(PROBLEM TO WORK ON)
Beginning at the line containing "Surface normal at each pixel, camera", repeat each line below exactly up to and including the line containing "Horizontal field of view 34°, picture". Do not repeat the pictures.

Dataset records:
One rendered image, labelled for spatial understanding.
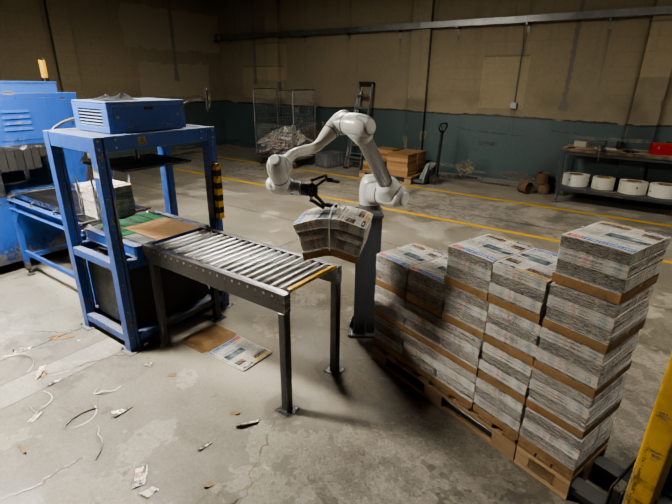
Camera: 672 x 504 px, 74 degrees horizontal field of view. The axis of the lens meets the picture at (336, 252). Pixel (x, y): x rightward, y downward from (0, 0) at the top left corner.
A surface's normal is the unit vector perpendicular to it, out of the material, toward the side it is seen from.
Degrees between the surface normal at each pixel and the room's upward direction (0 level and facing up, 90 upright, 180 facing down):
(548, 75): 90
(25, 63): 90
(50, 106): 90
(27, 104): 90
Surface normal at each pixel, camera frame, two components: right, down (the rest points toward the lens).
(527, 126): -0.58, 0.29
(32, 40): 0.81, 0.22
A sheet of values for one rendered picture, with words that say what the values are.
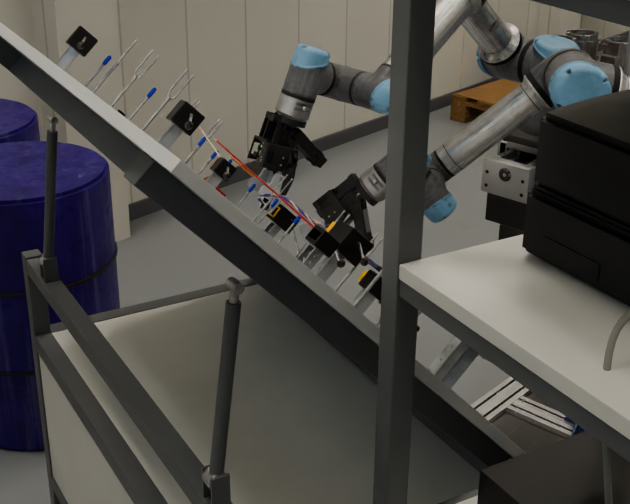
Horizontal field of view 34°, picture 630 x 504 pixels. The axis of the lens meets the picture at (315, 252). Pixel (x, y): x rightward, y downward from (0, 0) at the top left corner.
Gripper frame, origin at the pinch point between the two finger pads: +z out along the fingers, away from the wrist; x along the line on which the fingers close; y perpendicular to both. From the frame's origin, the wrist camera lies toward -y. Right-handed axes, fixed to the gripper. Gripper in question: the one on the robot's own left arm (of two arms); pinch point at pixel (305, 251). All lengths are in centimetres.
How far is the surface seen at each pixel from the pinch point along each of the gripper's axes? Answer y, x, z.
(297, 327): -12.0, -8.6, 14.9
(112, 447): -12, 45, 43
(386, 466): -40, 94, -15
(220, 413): -21, 87, 2
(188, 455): -23, 73, 17
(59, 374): 9, 25, 55
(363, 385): -31.7, 10.6, 4.7
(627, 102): -21, 100, -67
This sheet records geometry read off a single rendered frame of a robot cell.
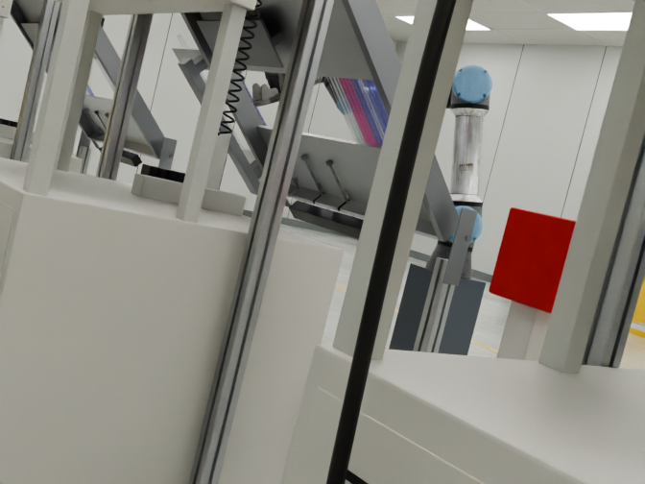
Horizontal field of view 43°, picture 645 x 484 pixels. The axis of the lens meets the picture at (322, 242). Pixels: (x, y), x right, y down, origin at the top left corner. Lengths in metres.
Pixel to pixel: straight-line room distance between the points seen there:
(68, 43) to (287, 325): 0.66
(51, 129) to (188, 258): 0.32
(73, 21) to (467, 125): 1.45
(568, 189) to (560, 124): 0.82
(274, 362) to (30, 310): 0.50
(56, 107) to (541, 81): 9.35
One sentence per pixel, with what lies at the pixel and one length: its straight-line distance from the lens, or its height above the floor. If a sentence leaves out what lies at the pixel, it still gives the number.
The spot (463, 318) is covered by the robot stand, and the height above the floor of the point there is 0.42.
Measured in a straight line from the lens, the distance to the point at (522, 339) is 1.46.
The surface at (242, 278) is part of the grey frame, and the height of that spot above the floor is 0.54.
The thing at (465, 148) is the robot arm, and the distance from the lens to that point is 2.49.
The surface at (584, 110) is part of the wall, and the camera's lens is 9.96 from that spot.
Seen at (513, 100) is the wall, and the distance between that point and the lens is 10.61.
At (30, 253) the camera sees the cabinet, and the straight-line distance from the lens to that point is 1.33.
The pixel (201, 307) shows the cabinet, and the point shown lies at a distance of 1.48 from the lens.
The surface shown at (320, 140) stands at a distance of 2.03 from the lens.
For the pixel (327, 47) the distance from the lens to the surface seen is 1.78.
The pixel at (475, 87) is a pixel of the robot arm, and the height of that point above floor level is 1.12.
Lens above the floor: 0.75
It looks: 4 degrees down
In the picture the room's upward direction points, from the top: 14 degrees clockwise
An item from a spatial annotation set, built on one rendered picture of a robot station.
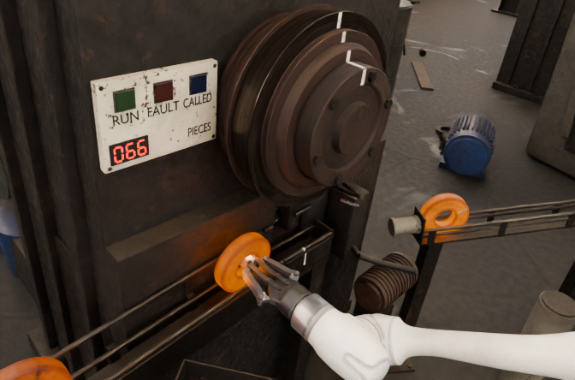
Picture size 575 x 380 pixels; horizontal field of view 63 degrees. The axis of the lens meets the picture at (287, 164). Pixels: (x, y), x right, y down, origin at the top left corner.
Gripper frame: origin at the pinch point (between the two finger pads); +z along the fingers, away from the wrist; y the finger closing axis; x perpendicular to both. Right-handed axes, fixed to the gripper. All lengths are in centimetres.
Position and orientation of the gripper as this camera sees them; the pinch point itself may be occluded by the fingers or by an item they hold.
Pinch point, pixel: (242, 256)
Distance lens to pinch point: 116.7
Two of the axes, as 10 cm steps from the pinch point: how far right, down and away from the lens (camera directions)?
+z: -7.0, -4.6, 5.5
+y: 7.0, -3.0, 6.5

(COMPLETED TASK)
Surface normal at each pixel, camera frame, two components: right, down (the rest points toward the lens).
(527, 126): -0.58, 0.29
(32, 40): 0.81, 0.22
A sheet of values for one rendered picture, with words that say what the values are.
Horizontal field of view 34°, picture 630 x 504 pixels. The axis of the lens meets the picture at (315, 252). Pixel (x, y): x rightward, y downward from (0, 0) at the top left corner.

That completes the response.